With java 1.7 this should be sufficient to detect the default realm, the kdc and also any specific authentication options used by your site. Please make sure the kerberos configuration is already in place when you obtain your ticket with
$ kinit
In case you got a ticket beforehand you may have to execute kinit again or login to local account again.

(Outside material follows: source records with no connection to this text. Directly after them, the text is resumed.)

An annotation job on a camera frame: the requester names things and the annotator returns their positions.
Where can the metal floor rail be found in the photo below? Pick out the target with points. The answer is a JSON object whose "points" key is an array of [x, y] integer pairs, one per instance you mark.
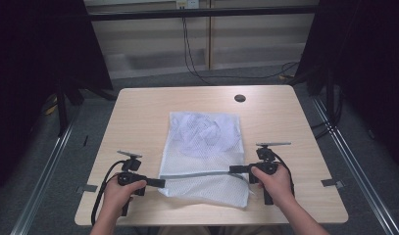
{"points": [[360, 182], [40, 186]]}

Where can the white wall outlet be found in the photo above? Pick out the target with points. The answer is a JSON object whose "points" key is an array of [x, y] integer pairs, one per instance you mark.
{"points": [[187, 4]]}

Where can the black curtain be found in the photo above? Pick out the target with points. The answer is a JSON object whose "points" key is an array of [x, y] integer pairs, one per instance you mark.
{"points": [[367, 65], [33, 65]]}

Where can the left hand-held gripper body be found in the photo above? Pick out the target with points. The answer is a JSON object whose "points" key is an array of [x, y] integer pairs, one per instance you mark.
{"points": [[130, 178]]}

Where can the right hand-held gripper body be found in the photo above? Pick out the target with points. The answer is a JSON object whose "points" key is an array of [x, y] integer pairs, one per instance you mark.
{"points": [[267, 166]]}

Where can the person's right hand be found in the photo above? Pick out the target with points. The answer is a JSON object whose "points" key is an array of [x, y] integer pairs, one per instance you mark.
{"points": [[277, 186]]}

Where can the black stand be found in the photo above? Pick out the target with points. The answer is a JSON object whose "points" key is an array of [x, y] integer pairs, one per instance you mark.
{"points": [[61, 111], [331, 98]]}

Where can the person's left hand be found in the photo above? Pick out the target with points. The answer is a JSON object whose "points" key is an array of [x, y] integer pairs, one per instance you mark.
{"points": [[117, 196]]}

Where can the white mesh laundry bag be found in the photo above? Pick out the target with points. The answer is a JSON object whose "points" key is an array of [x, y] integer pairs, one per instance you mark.
{"points": [[203, 192]]}

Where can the white garment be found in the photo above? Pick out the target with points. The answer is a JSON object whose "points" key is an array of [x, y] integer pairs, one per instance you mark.
{"points": [[203, 137]]}

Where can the grey tape piece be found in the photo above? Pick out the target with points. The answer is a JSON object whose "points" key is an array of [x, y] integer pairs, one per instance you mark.
{"points": [[87, 188], [332, 183]]}

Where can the person's legs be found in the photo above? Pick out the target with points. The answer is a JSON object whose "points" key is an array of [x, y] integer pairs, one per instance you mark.
{"points": [[220, 231]]}

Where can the black horizontal bar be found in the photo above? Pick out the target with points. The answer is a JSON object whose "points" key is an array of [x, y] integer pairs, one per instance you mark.
{"points": [[203, 13]]}

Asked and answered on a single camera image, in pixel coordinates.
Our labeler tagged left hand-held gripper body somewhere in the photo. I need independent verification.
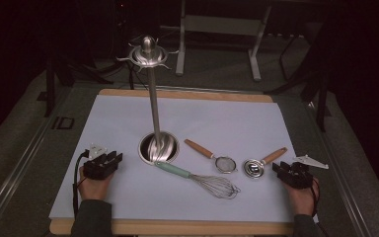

For the next step you will need to obtain the remote cluster configuration files (eg scp the config files from the remote cluster to a local directory, eg to ~/remote-hadoop-conf). The result should be a local copy similar to this:
$ ls -l ~/remote-hadoop-conf
total 184
-rw-r--r-- 1 dirkd staff 4146 Jun 25 2013 capacity-scheduler.xml
-rw-r--r-- 1 dirkd staff 4381 Oct 21 11:44 core-site.xml
-rw-r--r-- 1 dirkd staff 253 Aug 21 11:46 dfs.includes
-rw-r--r-- 1 dirkd staff 0 Jun 25 2013 excludes
-rw-r--r-- 1 dirkd staff 896 Dec 1 11:44 hadoop-env.sh
-rw-r--r-- 1 dirkd staff 3251 Aug 5 09:50 hadoop-metrics.properties
-rw-r--r-- 1 dirkd staff 4214 Oct 7 2013 hadoop-policy.xml
-rw-r--r-- 1 dirkd staff 7283 Nov 3 16:44 hdfs-site.xml
-rw-r--r-- 1 dirkd staff 8713 Nov 18 16:26 log4j.properties
-rw-r--r-- 1 dirkd staff 6112 Nov 5 16:52 mapred-site.xml
-rw-r--r-- 1 dirkd staff 253 Aug 21 11:46 mapred.includes
-rw-r--r-- 1 dirkd staff 127 Apr 4 2014 taskcontroller.cfg
-rw-r--r-- 1 dirkd staff 931 Oct 20 09:44 topology.table.file
-rw-r--r-- 1 dirkd staff 70 Jul 2 11:52 yarn-env.sh
-rw-r--r-- 1 dirkd staff 5559 Nov 5 16:52 yarn-site.xml
Then point your hadoop and hdfs command to this configuration:
$ hdfs --config ~/remote-hadoop-conf dfs -ls /
If all worked well, then you should see at this point the content of the remote hdfs directory and you will be ready to use the standard hdfs or hadoop commands remotely.